ATP induces cell death in CD4+/CD8+ double-positive thymocytes during the acute phase of Trypanosoma cruzi infection in Chaga's disease and may play a role in the thymus atrophy that occurs in Chaga's disease (Mantuano-Barradas et al., 2003). Schistosoma mansoni, a parasitic blood fluke, also produces thymic atrophy, and the P2X receptor cloned from S. mansoni provided an example of a non-vertebrate ATP-gated ion channel and suggests a drug target for the treatment of schistosomiasis (Agboh et al., 2004).
Cancer
The use of adenine nucleotides as anticancer agents was first described by Rapaport (1983). ATP, injected intraperitoneally into tumor-bearing mice, resulted in anticancer activity against several fast-growing aggressive carcinomas (Agteresch et al., 2003). Evidence has been presented that extracellular ATP inhibits the growth of a variety of human tumors, including prostate, bladder, breast, colon, liver, ovarian, colorectal, oesophageal and melanoma cancer cells, partly via P2X7 receptors mediating apoptotic cancer cell death (Abraham et al., 2003; White and Burnstock, 2006). Studies have been carried out to determine the P2 receptor subtypes that contribute to ATP suppression of malignant melanomas (White et al., 2005a,b), basal and squamous cell tumors (Greig et al., 2003b) and prostate and bladder cancers (Calvert et al., 2004; Shabbir et al., 2008a,b). P2X5 receptors mediate cell differentiation, which in effect is antiproliferative and apoptotic cell death is mediated by P2X7 receptors. A review has been published recently entitled “Purinergic signaling and cancer” (Burnstock and Di Virgilio, 2013).
Musculoskeletal Diseases
Purinergic signaling is involved in bone development and remodeling (Hoebertz et al., 2003; Burnstock and Arnett, 2006; Orriss et al., 2010). Osteoclasts, osteocytes, osteoblasts and chondrocytes all express P2X receptors. Regulatory roles in bone formation and resorption by P2X7 receptors were revealed by studies of P2X7 receptor knockout mice. The purinoceptors on bone and cartilage represent potential targets for the development of novel therapeutics to inhibit bone resorption in musculoskeletal diseases, including rheumatoid arthritis, osteoporosis, tumor-induced osteolysis, and periodontitis (Komarova et al., 2001). The P2X7 receptor antagonist, oxidized ATP, reduced inflammatory pain in arthritic rats (Dell'Antonio et al., 2002).
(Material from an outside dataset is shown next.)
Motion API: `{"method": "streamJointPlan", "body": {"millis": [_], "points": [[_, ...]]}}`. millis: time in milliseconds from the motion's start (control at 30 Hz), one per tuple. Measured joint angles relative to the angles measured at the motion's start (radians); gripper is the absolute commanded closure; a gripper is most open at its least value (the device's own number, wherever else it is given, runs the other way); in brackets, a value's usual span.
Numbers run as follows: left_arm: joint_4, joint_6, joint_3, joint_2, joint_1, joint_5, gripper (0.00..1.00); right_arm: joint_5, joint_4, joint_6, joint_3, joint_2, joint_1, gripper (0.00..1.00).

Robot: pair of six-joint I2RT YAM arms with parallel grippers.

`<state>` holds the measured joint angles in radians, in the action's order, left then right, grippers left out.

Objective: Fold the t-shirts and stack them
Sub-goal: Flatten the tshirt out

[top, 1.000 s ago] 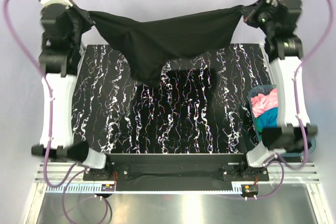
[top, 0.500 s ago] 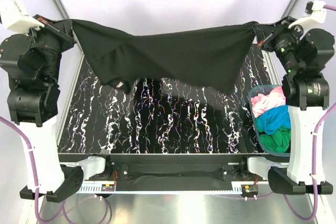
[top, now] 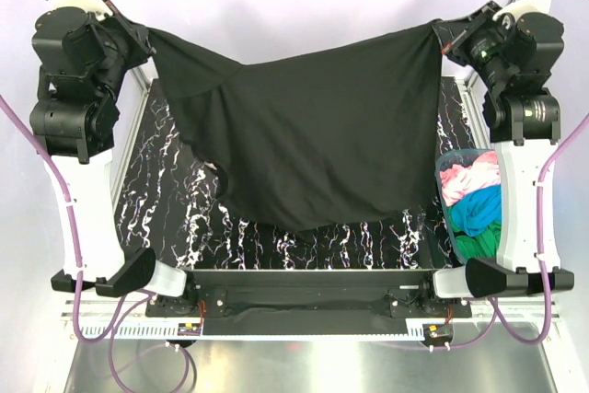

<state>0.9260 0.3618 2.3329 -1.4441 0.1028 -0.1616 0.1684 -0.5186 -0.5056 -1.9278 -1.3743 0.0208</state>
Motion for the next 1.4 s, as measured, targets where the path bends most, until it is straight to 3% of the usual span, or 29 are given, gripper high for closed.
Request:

Lymphoblastoid cells from Duchenne muscular dystrophy patients are sensitive to stimulation by extracellular ATP (Ferrari et al., 1994). Evidence has been presented for a role for P2X receptor-mediated signaling in muscle regeneration using the mdx mouse model of muscular dystrophy, which raised the possibility of new therapeutic strategies for the treatment of muscle disease (Ryten et al., 2004). A recent review about purinergic signaling in the musculoskeletal system is available (Burnstock et al., 2013).
Disorders of the Central Nervous System
Recent reviews have focused on purinergic signaling in disorders of the CNS (Burnstock, 2008a; Burnstock et al., 2011a; Franke et al., 2012; Volonté and Burnstock, 2012).
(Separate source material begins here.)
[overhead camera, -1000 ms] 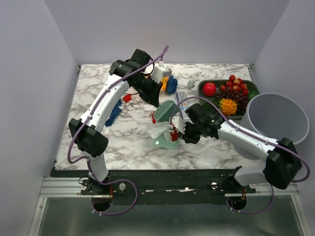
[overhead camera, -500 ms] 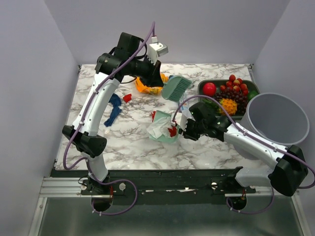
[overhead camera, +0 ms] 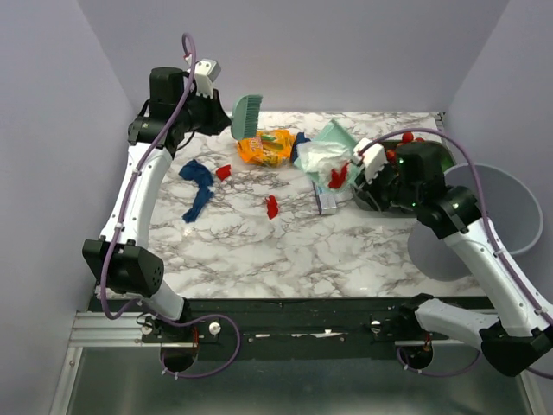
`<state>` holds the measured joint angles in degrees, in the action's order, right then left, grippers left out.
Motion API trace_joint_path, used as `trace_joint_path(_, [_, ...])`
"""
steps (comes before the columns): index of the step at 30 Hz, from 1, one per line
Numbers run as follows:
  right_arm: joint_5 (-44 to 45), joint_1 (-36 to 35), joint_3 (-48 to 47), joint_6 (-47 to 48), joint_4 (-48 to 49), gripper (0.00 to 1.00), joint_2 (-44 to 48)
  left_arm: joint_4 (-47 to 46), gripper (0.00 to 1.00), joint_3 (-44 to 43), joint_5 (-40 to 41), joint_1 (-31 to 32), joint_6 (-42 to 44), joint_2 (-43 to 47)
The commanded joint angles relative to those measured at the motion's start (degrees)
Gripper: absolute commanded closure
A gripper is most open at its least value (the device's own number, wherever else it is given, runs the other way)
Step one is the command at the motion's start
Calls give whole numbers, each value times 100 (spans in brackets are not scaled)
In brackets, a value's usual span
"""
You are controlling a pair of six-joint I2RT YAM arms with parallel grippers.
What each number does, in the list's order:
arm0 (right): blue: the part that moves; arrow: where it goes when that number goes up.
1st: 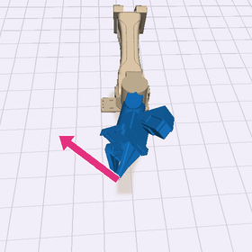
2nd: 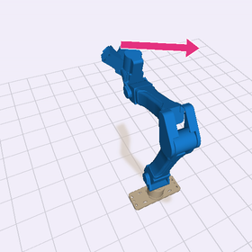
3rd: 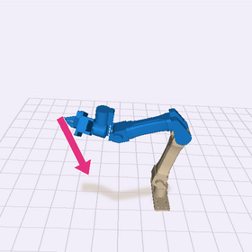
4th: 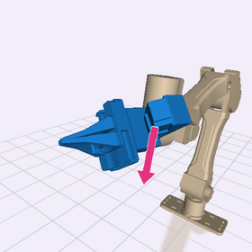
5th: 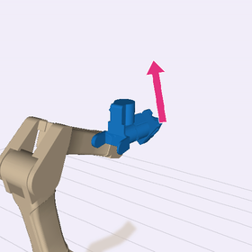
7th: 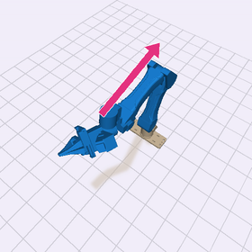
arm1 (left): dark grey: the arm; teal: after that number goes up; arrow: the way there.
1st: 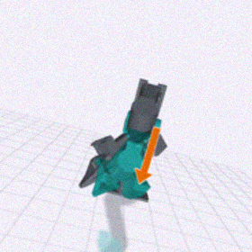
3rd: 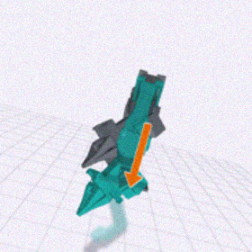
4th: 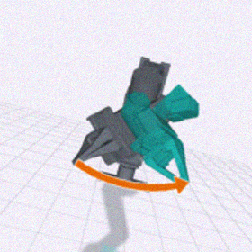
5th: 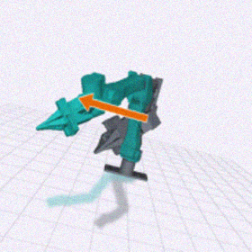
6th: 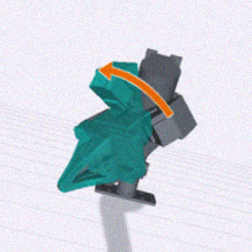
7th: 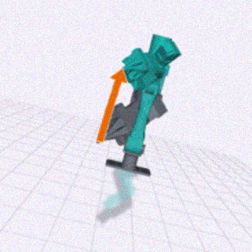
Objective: Sweep away the paper scraps from the table
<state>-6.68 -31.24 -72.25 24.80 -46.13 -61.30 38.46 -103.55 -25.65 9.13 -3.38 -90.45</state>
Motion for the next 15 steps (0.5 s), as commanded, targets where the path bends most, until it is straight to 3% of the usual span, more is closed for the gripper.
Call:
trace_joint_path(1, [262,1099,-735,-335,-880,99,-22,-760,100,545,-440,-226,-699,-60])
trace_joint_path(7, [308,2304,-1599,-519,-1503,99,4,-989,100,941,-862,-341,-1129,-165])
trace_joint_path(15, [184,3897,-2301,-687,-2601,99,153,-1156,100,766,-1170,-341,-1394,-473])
Microglia and macrophages expressing P2X4 receptors accumulate following experimental traumatic brain injury and spinal cord injury. Activated microglia also show increase in P2X7 receptor expression, which initiate microglial proliferation and death. Lesions in the cerebellum result in upregulation of P2X1 and P2X2 receptors in precerebellar nuclei, and there is increased expression of several subtypes of P2X receptors after stab wound injury in the nucleus accumbens (Franke et al., 2006). P2X7 receptors are upregulated following ischaemia on neurons and glial cells in rat cerebral cortex, and become supersensitive in cerebrocortical cell cultures (Cavaliere et al., 2003). Ischaemic cell death was prevented by P2 receptor antagonists.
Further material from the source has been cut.